Un po’ di equilibrio non guasterebbe. Una casa editrice è anche un’azienda, okay, e se i libri sono merce, riconosciamo almeno che sono una merce diversa da un frollino o da uno scooter. E poi, l’attenzione e la ricerca che un Paese mette nella narrazione di se stesso ha un valore non esprimibile dall’economia. È un atto fondamentale per proiettarsi nel futuro e immaginarsi come posto migliore dove vivere. Non molti sono in grado di farlo, così come non molti cantano come Adele o dribblano come Cristiano Ronaldo. Io sono contento di leggere scrittori bravi e sentirmi inferiore a loro, sono contento di provare invidia per la loro scrittura. È quell’invidia lì che mi mette voglia di migliorare. L’invidia per le royalties di qualcuno fa di te solo un misero rosicone.

Parliamo delle tue letture. Quali sono gli autori che in assoluto hanno più influito sul Giampaolo Simi narratore?

Di Scerbanenco abbiamo detto. In Italia mi ispirano le scritture di autori molto diversi, come Antonio Franchini, Carlo D’Amicis, Michele Mari, Violetta Bellocchio. Per il resto cito nomi alla rinfusa: Georges Simenon, Jean Patrick Manchette, David Peace, Joseph O’ Connor, Flannery O’ Connor…

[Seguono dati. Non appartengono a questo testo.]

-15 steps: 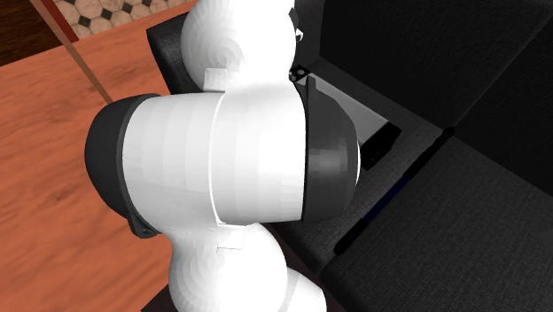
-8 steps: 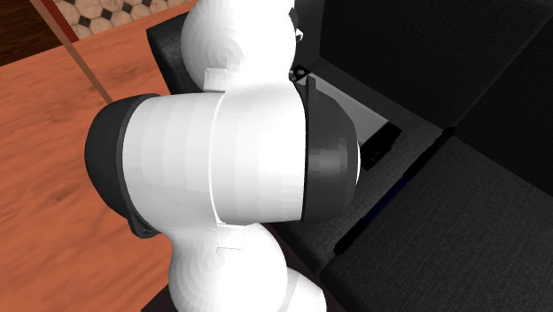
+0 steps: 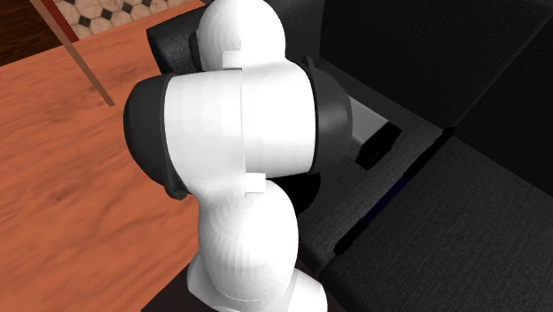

Oltre che scrittore, sei anche sceneggiatore e soggettista per la tv. Ci puoi anticipare quali sono i tuoi prossimi progetti, sia letterari che legati al piccolo schermo?

Assieme ad altri due amici autori stiamo lavorando a una nuova serie tv, un bel progetto originale che stiamo seguendo fin dal suo inizio. È una bella sfida. E poi c’è il nuovo romanzo, a cui lavorerò durante tutto il 2016.